Exercise directions:
Each line from the one containing "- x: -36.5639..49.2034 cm" through the end of the data must be retyped exactly, and no other line.

++++++++

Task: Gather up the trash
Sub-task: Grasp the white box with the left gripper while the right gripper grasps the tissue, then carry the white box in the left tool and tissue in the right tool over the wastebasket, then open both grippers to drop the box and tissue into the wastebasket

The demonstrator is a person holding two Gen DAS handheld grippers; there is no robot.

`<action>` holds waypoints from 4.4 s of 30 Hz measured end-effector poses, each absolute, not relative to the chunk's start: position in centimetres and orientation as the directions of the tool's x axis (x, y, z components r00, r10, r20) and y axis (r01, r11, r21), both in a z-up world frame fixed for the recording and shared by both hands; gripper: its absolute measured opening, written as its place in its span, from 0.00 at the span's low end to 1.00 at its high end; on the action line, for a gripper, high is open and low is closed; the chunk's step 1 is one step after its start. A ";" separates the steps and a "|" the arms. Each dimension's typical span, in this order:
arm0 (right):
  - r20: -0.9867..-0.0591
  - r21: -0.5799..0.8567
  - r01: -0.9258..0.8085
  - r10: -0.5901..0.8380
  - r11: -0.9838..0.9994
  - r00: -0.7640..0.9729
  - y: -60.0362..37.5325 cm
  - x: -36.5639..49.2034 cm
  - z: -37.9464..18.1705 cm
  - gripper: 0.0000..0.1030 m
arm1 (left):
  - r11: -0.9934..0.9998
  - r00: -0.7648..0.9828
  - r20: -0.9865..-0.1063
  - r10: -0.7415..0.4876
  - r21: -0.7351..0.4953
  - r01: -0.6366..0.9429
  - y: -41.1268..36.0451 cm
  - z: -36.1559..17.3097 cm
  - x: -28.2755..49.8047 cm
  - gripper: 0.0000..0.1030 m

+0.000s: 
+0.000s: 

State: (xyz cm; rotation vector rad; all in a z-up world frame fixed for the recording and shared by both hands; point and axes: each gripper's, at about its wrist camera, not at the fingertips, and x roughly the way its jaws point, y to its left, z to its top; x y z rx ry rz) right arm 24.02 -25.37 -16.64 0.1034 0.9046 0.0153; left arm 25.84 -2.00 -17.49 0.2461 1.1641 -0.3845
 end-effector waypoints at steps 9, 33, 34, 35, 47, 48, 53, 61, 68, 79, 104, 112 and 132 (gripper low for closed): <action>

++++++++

Your response:
  - x: -36.5639..49.2034 cm
  - z: -37.9464..18.1705 cm
  - gripper: 0.0000..0.1030 m
arm1 (left):
  - r11: -0.9934..0.9998
  - r00: -0.7648..0.9828
  - r20: -0.9865..-0.1063
  - r10: -0.7415..0.4876
  - r21: -0.7351..0.4953
  - r01: -0.6366..0.9429
  - y: -41.1268..36.0451 cm
  - z: -36.1559..17.3097 cm
  - x: -28.2755..49.8047 cm
  - gripper: 0.0000..0.1030 m

+0.000s: 
+0.000s: 

State: (xyz cm; rotation vector rad; all in a z-up world frame fixed for the recording and shared by both hands; point and axes: each gripper's, at about its wrist camera, not at the fingertips, and x roughly the way its jaws point, y to its left, z to its top; x y z rx ry rz) right arm 24.02 -25.37 -16.64 0.1034 0.9046 0.0153; left arm 25.84 -2.00 -17.49 0.2461 1.1641 -0.3845
 end-effector waypoints at steps 9, 33, 34, 35, 47, 48, 53, 61, 68, 79, 104, 112 and 132 (gripper low for closed): <action>

The output above is the complete answer.